- _Instructions for the task_
From the first line of the material through the line containing "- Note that", restate everything word for word and nothing more.

- _Data_
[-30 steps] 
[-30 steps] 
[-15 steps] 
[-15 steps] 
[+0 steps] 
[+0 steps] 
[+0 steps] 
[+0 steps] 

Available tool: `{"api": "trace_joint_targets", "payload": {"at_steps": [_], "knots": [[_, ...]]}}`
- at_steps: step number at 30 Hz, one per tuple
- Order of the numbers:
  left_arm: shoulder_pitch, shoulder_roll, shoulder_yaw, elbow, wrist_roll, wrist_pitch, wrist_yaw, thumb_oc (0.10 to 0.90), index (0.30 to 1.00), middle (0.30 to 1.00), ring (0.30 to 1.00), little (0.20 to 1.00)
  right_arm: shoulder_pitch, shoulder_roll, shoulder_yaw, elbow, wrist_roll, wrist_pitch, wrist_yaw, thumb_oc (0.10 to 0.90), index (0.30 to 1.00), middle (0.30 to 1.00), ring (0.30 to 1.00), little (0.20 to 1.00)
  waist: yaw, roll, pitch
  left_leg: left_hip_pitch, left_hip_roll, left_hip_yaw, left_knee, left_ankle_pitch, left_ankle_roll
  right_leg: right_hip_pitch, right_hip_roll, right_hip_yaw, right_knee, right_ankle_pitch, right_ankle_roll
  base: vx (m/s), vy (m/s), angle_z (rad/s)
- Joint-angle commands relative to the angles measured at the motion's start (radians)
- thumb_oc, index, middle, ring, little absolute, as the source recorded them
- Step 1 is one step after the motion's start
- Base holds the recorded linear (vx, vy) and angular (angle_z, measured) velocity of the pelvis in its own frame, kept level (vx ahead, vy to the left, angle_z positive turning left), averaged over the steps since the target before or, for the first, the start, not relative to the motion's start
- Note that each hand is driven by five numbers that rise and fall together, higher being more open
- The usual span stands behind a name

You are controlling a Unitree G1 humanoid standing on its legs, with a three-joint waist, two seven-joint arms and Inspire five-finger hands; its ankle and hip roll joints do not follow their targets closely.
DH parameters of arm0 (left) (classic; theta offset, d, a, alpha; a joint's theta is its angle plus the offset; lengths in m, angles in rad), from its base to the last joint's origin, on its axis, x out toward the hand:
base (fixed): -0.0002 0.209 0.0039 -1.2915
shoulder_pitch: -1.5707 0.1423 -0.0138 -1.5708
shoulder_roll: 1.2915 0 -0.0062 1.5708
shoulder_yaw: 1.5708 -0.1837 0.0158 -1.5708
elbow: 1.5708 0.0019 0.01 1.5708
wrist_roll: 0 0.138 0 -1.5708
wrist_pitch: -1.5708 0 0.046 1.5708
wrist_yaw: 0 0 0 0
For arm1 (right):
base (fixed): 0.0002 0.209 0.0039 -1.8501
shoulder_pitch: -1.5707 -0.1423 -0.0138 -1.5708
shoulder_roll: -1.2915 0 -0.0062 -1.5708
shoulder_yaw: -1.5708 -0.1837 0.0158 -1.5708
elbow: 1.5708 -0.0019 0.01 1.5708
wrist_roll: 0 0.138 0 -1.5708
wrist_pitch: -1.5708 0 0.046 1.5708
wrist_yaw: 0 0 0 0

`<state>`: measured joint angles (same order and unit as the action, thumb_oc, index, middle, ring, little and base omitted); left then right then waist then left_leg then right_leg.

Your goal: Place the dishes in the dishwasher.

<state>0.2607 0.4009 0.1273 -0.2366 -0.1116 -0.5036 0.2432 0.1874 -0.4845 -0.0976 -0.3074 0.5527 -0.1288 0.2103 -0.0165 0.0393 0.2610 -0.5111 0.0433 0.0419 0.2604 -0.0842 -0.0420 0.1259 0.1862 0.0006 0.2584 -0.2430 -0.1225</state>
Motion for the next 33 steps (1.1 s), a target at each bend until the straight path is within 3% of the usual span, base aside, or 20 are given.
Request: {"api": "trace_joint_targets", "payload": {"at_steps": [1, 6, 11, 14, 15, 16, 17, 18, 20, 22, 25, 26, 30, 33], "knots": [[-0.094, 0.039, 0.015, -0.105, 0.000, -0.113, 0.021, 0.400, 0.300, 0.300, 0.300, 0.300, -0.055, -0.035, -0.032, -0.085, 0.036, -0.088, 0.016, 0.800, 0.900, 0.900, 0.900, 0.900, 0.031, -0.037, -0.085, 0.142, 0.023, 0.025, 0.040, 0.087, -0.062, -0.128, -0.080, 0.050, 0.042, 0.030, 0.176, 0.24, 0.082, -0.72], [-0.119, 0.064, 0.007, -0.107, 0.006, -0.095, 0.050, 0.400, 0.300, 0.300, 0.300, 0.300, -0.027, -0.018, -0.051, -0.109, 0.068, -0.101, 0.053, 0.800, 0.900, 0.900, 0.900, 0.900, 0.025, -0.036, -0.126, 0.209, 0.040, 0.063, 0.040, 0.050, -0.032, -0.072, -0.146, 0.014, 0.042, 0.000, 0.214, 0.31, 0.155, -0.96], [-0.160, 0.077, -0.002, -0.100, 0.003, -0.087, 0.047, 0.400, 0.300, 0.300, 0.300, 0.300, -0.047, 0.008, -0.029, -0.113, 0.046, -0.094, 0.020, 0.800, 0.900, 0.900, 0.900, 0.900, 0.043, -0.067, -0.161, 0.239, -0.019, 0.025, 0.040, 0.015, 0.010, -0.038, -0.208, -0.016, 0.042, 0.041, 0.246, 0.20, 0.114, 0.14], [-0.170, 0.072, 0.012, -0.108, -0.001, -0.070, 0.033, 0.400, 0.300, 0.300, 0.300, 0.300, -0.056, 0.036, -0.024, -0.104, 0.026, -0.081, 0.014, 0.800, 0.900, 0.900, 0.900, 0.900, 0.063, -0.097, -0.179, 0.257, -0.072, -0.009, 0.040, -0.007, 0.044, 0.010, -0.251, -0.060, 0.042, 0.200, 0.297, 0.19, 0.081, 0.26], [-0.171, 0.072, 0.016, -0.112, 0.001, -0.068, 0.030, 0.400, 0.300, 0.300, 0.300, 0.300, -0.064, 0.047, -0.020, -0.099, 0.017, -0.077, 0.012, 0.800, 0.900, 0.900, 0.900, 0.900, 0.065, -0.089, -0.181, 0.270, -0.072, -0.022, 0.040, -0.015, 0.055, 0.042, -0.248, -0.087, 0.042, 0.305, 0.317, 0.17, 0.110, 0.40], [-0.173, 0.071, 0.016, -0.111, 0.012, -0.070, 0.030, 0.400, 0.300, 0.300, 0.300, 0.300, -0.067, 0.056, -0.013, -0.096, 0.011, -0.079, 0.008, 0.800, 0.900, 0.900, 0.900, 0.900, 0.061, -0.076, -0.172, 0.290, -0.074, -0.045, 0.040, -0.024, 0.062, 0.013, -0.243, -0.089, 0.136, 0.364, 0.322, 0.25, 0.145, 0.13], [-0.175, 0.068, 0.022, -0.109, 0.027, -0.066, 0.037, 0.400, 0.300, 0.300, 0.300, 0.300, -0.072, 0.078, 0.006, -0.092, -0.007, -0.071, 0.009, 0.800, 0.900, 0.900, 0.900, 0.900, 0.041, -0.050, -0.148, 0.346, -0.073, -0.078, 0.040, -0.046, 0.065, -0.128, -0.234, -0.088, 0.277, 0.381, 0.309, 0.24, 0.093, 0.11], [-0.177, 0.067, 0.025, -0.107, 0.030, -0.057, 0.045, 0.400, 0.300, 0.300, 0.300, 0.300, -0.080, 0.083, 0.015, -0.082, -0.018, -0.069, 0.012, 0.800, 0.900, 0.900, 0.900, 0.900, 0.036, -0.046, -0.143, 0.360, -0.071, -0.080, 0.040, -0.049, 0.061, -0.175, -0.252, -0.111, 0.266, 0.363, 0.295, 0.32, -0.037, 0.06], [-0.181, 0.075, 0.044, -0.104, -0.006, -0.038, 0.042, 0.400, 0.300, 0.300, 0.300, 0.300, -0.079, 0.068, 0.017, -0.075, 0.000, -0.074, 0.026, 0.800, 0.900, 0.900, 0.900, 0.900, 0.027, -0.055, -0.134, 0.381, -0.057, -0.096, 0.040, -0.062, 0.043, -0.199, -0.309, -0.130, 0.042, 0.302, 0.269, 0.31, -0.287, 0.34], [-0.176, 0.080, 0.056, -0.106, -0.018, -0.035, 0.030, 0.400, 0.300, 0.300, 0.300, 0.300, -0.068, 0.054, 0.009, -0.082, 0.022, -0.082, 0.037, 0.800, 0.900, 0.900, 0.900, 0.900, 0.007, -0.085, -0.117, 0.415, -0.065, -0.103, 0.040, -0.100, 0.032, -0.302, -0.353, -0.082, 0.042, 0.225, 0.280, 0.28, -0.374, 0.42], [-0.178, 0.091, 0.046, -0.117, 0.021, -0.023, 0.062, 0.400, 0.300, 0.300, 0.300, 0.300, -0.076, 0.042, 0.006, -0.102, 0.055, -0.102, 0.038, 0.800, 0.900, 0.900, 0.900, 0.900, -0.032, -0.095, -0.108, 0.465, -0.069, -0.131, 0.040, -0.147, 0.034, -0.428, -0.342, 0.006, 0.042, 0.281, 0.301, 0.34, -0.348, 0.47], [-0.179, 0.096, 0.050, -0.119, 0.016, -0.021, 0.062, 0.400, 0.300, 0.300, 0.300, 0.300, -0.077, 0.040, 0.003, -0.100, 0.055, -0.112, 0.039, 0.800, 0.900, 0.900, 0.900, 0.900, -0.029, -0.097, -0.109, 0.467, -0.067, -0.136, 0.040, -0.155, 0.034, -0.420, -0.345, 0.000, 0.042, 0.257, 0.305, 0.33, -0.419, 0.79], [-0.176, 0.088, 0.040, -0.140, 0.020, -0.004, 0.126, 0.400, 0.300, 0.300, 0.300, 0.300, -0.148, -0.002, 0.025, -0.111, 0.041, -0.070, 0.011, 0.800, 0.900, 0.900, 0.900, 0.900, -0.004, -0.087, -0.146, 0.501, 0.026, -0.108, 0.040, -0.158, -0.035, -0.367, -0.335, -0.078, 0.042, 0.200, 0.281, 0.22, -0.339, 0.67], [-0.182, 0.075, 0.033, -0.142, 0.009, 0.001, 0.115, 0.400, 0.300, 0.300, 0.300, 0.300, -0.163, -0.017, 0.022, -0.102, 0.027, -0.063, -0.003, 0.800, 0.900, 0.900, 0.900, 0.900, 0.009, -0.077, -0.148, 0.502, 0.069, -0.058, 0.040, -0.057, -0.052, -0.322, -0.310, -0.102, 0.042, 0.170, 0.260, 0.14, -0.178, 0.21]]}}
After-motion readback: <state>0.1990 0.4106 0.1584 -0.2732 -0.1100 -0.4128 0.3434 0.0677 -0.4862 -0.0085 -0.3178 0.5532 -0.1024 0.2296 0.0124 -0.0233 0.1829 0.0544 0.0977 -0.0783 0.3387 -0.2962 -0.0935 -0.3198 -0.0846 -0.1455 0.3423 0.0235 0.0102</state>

- _Answer for this exercise_
[-30 steps] 
[-30 steps] 
[-15 steps] 
[-15 steps] 
[+0 steps] 
[+0 steps] 
[+0 steps] 
[+0 steps] 

Available tool: `{"api": "trace_joint_targets", "payload": {"at_steps": [_], "knots": [[_, ...]]}}`
- at_steps: step number at 30 Hz, one per tuple
- Order of the numbers:
  left_arm: shoulder_pitch, shoulder_roll, shoulder_yaw, elbow, wrist_roll, wrist_pitch, wrist_yaw, thumb_oc (0.10 to 0.90), index (0.30 to 1.00), middle (0.30 to 1.00), ring (0.30 to 1.00), little (0.20 to 1.00)
  right_arm: shoulder_pitch, shoulder_roll, shoulder_yaw, elbow, wrist_roll, wrist_pitch, wrist_yaw, thumb_oc (0.10 to 0.90), index (0.30 to 1.00), middle (0.30 to 1.00), ring (0.30 to 1.00), little (0.20 to 1.00)
  waist: yaw, roll, pitch
  left_leg: left_hip_pitch, left_hip_roll, left_hip_yaw, left_knee, left_ankle_pitch, left_ankle_roll
  right_leg: right_hip_pitch, right_hip_roll, right_hip_yaw, right_knee, right_ankle_pitch, right_ankle_roll
  base: vx (m/s), vy (m/s), angle_z (rad/s)
- Joint-angle commands relative to the angles measured at the motion's start (radians)
- thumb_oc, index, middle, ring, little absolute, as the source recorded them
- Step 1 is one step after the motion's start
- Base holds the recorded linear (vx, vy) and angular (angle_z, measured) velocity of the pelvis in its own frame, kept level (vx ahead, vy to the left, angle_z positive turning left), averaged over the steps since the target before or, for the first, the start, not relative to the motion's start
- Note that each hand is driven by five numbers that rise and fall together, higher being more open

This exercise has nothing more to it.